== Task requirements ==
Write out the listing verbatim. No pictures belong in it.

■ ■ ■ ■

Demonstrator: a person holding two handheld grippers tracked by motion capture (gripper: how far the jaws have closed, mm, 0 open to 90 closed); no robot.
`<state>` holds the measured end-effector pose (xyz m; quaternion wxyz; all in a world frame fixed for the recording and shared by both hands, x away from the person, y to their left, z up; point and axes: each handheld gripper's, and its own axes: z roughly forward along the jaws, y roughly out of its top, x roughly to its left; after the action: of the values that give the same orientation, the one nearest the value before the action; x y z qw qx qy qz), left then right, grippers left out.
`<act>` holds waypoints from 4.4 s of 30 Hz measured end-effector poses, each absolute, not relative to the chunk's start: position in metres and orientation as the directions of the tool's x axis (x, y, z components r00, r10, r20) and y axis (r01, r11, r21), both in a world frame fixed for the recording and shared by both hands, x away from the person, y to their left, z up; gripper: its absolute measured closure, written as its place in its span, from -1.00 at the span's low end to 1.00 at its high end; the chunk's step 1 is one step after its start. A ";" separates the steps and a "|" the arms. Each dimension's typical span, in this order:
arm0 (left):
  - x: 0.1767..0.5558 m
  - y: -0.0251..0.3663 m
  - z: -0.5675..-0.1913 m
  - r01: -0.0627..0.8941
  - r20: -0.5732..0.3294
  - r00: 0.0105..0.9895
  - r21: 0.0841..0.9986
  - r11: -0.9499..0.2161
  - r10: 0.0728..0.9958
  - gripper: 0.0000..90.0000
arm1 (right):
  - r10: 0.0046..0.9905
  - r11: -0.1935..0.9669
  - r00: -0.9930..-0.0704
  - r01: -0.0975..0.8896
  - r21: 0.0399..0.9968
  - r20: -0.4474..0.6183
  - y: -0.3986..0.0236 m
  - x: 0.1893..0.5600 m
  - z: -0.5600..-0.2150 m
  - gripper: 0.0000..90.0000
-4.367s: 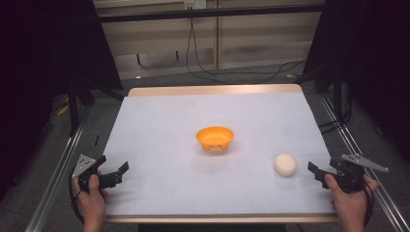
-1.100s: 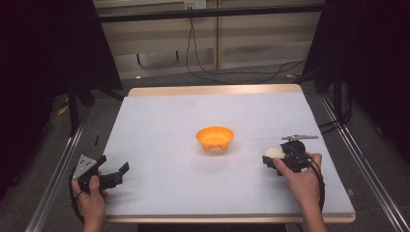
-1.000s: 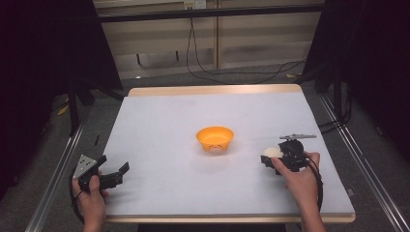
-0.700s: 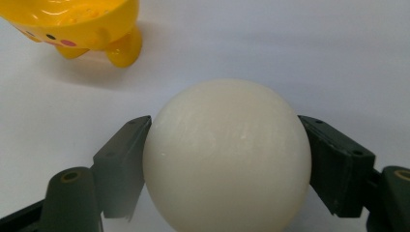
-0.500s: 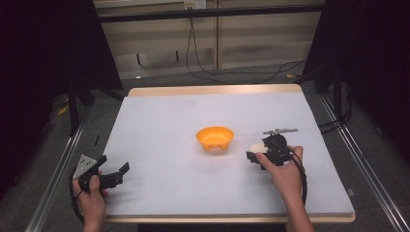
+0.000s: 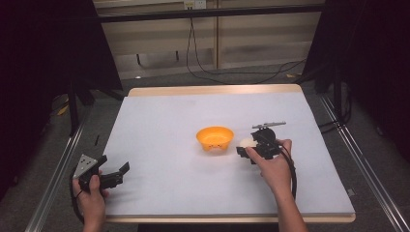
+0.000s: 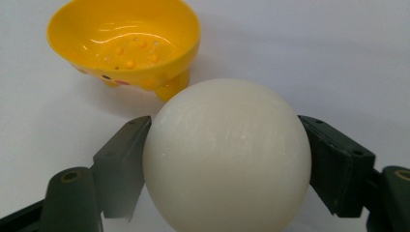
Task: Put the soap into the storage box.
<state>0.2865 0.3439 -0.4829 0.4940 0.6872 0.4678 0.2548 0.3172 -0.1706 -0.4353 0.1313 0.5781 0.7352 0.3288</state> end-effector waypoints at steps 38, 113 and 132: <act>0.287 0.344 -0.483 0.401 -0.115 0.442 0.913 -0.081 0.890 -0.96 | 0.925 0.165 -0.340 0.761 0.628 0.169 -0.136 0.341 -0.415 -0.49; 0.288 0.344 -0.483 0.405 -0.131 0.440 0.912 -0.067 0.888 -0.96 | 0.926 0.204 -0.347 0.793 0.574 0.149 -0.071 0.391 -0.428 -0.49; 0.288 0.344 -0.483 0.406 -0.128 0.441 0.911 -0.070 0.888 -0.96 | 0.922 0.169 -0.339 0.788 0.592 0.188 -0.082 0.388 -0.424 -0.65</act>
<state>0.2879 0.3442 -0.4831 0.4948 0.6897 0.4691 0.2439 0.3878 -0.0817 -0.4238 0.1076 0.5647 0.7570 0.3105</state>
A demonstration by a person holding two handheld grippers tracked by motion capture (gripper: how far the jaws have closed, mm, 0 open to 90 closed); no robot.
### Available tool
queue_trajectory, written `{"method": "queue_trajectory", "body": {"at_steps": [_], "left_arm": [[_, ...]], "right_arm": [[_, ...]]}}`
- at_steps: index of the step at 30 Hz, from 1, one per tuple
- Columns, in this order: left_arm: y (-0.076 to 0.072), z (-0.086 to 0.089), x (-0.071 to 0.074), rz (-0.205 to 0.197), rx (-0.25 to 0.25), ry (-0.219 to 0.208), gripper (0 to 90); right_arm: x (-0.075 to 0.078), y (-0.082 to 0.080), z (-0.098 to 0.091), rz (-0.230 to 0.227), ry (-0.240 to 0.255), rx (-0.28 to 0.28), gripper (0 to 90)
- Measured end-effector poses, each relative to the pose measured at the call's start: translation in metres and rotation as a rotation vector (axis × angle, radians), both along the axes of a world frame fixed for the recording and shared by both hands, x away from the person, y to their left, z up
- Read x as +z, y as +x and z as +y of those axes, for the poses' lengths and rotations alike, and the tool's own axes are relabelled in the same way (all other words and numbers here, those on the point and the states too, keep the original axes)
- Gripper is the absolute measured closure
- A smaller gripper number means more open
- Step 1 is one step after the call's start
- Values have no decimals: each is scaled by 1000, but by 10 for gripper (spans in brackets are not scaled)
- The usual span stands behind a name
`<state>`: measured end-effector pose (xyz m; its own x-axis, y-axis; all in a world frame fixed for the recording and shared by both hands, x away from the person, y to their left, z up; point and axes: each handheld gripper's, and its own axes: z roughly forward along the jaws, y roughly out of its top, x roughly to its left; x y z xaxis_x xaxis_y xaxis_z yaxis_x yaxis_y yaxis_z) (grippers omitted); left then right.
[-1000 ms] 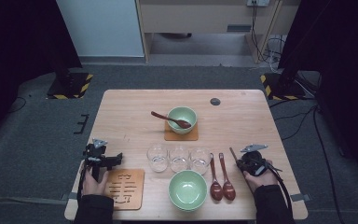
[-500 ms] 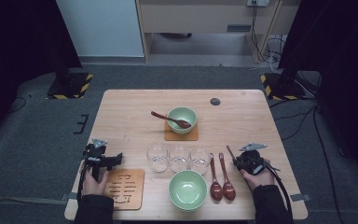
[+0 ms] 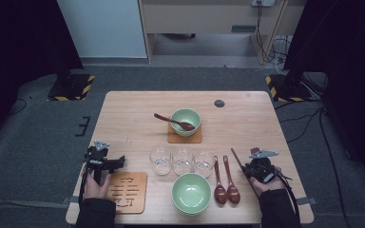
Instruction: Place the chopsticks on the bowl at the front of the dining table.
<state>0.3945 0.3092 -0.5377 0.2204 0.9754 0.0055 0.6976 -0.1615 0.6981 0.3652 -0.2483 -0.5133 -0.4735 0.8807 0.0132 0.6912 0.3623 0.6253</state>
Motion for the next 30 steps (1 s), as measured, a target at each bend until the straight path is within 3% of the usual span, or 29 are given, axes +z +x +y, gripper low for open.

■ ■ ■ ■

== Expected output ==
Demonstrator: a person holding two handheld grippers tracked by motion capture (gripper: how far the jaws have closed, mm, 0 open to 90 closed); no robot.
`<state>` holds the measured end-effector pose (xyz m; quaternion wxyz; all in a world frame fixed for the recording and shared by both hands, x away from the person, y to their left, z up; point and axes: each handheld gripper's, and its own axes: z roughly forward along the jaws, y roughly out of its top, x roughly to its left; after the action: of the values that give the same orientation, the one nearest the value before the action; x y z qw qx qy qz), left then right, grippers left out.
`<act>` holds waypoints from 4.4 s of 30 Hz measured end-effector poses, each absolute, not relative to the chunk's start: position in metres and orientation as the directions of the tool's x axis (x, y, z components r00, r10, r20) and y axis (r01, r11, r21), both in a world frame fixed for the recording and shared by both hands, x away from the person, y to their left, z up; gripper: its absolute measured closure, written as its place in its span, from -1.00 at the span's low end to 1.00 at its high end; the chunk's step 1 is one step after its start. A ";" separates the steps and a "|" the arms. Each dimension's typical span, in this order:
arm0 (left):
  - x: 0.1767..0.5558 m
  - y: -0.0251..0.3663 m
  - z: -0.5675..-0.1913 m
  - r01: -0.0627..0.8941
  - r20: -0.5732..0.3294
  - r00: 0.0105..0.9895
  - r21: 0.0841..0.9986
  - r11: -0.9499..0.2161
  - r10: 0.0728..0.9958
  - gripper: 0.0000..90.0000
arm1 (right):
  - r10: 0.0046..0.9905
  - r11: -0.1935..0.9669
  - r00: -0.9930..-0.0704
  - r01: -0.0975..0.8896
  - r21: 0.0399..0.9968
  - r20: -0.4474..0.6183
  - y: -0.3986..0.0236 m
  - x: 0.1893..0.5600 m
  - z: -0.5600..-0.2150 m
  - gripper: 0.0000..90.0000
-4.367s: 
-1.100s: 
-1.000s: 
-0.700s: 
-0.500s: 
+0.000s: 
+0.000s: 
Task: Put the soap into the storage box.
<state>0.2865 0.3439 -0.4829 0.4940 0.6872 0.4678 0.2548 0.3172 -0.1706 -0.4353 0.1313 0.5781 0.7352 0.3288</state> end-effector waypoints at steps 38, 113 and 132: <act>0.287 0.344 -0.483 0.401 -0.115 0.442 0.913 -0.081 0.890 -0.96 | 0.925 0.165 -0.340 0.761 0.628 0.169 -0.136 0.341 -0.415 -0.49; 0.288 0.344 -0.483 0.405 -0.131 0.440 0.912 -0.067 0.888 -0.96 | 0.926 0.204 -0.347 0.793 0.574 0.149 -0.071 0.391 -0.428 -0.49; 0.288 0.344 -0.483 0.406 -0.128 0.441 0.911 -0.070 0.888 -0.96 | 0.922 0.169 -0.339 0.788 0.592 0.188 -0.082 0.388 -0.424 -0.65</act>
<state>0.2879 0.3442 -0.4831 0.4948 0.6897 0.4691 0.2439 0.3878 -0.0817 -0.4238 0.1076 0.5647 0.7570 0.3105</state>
A demonstration by a person holding two handheld grippers tracked by motion capture (gripper: how far the jaws have closed, mm, 0 open to 90 closed); no robot.
### Available tool
queue_trajectory, written `{"method": "queue_trajectory", "body": {"at_steps": [_], "left_arm": [[_, ...]], "right_arm": [[_, ...]]}}`
- at_steps: index of the step at 30 Hz, from 1, one per tuple
- Columns, in this order: left_arm: y (-0.076 to 0.072), z (-0.086 to 0.089), x (-0.071 to 0.074), rz (-0.205 to 0.197), rx (-0.25 to 0.25), ry (-0.219 to 0.208), gripper (0 to 90); right_arm: x (-0.075 to 0.078), y (-0.082 to 0.080), z (-0.098 to 0.091), rz (-0.230 to 0.227), ry (-0.240 to 0.255), rx (-0.28 to 0.28), gripper (0 to 90)
- Measured end-effector poses, each relative to the pose measured at the call's start: translation in metres and rotation as a rotation vector (axis × angle, radians), both along the axes of a world frame fixed for the recording and shared by both hands, x away from the person, y to their left, z up
- Read x as +z, y as +x and z as +y of those axes, for the poses' lengths and rotations alike, and the tool's own axes are relabelled in the same way (all other words and numbers here, those on the point and the states too, keep the original axes)
- Gripper is the absolute measured closure
- A smaller gripper number means more open
- Step 1 is one step after the call's start
- Values have no decimals: each is scaled by 1000, but by 10 for gripper (spans in brackets are not scaled)
- The usual span stands behind a name
`<state>`: measured end-effector pose (xyz m; its own x-axis, y-axis; all in a world frame fixed for the recording and shared by both hands, x away from the person, y to their left, z up; point and axes: each handheld gripper's, and its own axes: z roughly forward along the jaws, y roughly out of its top, x roughly to its left; x y z xaxis_x xaxis_y xaxis_z yaxis_x yaxis_y yaxis_z) (grippers omitted); left then right.
[-1000 ms] 
[-500 ms] 
[+0 ms] 
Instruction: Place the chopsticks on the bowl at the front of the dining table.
<state>0.3945 0.3092 -0.5377 0.2204 0.9754 0.0055 0.6976 -0.1615 0.6981 0.3652 -0.2483 -0.5133 -0.4735 0.8807 0.0132 0.6912 0.3623 0.6253</state>
Motion for the next 30 steps (1 s), as measured, a target at each bend until the straight path is within 3% of the usual span, or 29 are given, axes +z +x +y, gripper low for open.

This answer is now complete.